Vivre le Carême à Montréal (Canada)

La parole à nos sœurs de la communauté de Montréal

« LE CARÊME » mot qui, autrefois, me faisait tellement peur, tant il avait de connotation avec les mots : pénitence, jeûne, austérité, sacrifice… Et pourtant, quelle belle période de l’année liturgique, pendant laquelle le Seigneur nous rejoint de façon toute spéciale, dans la profondeur de son amour. « Voici que je tiens à la porte et je frappe : si quelqu’un entend ma voix et ouvre la porte, j’entrerai chez lui pour souper, lui près de moi et moi près de lui. » (Ap 3, 20)

La liturgie du carême nous offre l’occasion de scruter la Parole de Dieu, de la fréquenter pour qu’elle éclaire notre route. Depuis notre baptême, depuis notre engagement dans la Vie consacrée, ne sommes-nous pas en route vers le but ultime de notre vie : la rencontre du Seigneur.
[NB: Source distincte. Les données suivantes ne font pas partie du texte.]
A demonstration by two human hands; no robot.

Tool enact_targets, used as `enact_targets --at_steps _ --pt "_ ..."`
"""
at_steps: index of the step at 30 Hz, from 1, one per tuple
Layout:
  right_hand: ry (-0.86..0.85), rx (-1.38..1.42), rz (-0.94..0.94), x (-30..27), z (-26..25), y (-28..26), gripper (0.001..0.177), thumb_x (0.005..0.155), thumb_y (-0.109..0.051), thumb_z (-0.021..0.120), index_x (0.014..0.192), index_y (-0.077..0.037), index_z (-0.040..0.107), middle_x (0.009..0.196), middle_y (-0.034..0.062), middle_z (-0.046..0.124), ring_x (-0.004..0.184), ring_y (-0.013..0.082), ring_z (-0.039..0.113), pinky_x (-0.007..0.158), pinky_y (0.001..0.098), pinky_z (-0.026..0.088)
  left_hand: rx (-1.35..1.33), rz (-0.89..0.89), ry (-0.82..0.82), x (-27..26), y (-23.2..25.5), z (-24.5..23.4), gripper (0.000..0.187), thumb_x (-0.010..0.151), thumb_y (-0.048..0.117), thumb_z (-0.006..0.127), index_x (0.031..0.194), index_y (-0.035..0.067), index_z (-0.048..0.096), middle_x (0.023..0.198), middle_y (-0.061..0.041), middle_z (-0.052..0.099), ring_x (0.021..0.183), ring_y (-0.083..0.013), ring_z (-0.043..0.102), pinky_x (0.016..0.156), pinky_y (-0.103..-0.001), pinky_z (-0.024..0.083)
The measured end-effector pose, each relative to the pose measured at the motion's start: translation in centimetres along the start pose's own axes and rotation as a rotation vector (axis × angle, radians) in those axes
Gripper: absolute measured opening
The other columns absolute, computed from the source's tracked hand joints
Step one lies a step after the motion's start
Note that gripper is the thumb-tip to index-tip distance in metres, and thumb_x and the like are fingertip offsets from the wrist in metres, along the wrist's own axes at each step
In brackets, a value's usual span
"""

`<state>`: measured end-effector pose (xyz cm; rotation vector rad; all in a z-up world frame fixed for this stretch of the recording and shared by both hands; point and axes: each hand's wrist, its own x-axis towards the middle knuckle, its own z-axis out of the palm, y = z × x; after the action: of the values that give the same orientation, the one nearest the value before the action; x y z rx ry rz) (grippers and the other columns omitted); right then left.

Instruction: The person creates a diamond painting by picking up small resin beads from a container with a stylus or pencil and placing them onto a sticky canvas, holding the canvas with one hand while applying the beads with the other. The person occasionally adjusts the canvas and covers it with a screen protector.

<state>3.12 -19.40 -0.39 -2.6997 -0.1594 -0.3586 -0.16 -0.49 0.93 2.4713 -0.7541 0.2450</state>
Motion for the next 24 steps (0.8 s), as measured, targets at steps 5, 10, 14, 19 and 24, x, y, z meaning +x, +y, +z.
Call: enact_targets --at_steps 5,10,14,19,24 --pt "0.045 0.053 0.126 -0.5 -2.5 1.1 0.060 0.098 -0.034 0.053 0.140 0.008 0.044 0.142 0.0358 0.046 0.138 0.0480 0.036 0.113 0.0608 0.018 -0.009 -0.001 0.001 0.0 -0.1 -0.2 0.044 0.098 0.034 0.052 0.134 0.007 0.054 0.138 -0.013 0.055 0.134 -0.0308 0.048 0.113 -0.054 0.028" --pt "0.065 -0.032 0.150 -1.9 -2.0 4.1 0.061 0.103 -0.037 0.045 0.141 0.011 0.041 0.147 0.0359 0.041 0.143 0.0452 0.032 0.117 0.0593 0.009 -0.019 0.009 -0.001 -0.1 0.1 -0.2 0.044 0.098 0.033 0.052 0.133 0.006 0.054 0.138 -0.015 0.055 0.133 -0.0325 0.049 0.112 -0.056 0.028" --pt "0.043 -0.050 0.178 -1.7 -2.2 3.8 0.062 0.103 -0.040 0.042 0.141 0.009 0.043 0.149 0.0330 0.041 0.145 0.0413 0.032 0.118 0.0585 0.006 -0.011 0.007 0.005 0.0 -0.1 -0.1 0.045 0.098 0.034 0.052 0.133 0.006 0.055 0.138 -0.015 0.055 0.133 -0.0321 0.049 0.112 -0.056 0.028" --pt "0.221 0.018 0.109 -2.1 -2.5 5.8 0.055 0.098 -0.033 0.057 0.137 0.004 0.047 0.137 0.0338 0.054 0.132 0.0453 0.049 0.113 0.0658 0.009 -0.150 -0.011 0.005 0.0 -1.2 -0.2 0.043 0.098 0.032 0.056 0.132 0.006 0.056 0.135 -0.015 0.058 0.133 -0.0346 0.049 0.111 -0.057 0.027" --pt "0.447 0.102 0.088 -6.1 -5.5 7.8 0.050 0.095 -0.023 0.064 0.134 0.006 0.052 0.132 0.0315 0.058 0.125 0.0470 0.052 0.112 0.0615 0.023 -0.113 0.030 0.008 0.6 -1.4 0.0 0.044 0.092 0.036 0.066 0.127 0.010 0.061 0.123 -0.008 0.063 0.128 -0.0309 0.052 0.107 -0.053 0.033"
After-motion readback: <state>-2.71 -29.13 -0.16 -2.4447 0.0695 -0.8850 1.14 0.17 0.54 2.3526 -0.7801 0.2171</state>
Dans Matthieu 9, 20, le texte nous présente une femme qui voulait, ne serait-ce que toucher le vêtement du Seigneur pour assurer sa guérison. Sa foi en Jésus était profonde et sincère. Pour nous, grâce à l’Eucharistie, non seulement, Jésus marche près de nous, mais il VIENT VIVRE EN NOUS. Quelle condescendance de sa part.

Le carême nous invite à consacrer plus de temps, à l’oraison, à la Lectio Divina. Ces moments de prière nous permettent d’être à l’écoute de Celui qui veut parler à notre cœur et faire surgir en nous, la joie de lui appartenir.
« Il est bon d’écouter sans défaillance, Seigneur ta Parole. Mais l’abîme du silence comme un flot, m’environne. Creuse encore ce grand vide d’où montera parfois, Frêle et timide le murmure inlassable de ta voix. »

En suivant notre Maître, à travers ombres et lumières, la Semaine Sainte nous fera entrer encore plus profondément dans le Mystère de son grand Amour qui le mènera jusqu’au Calvaire. Avec Lui, nous pourrons chanter l’ALLELUIA de Pâques. Oui, Il est ressuscité, prémisse de notre propre résurrection.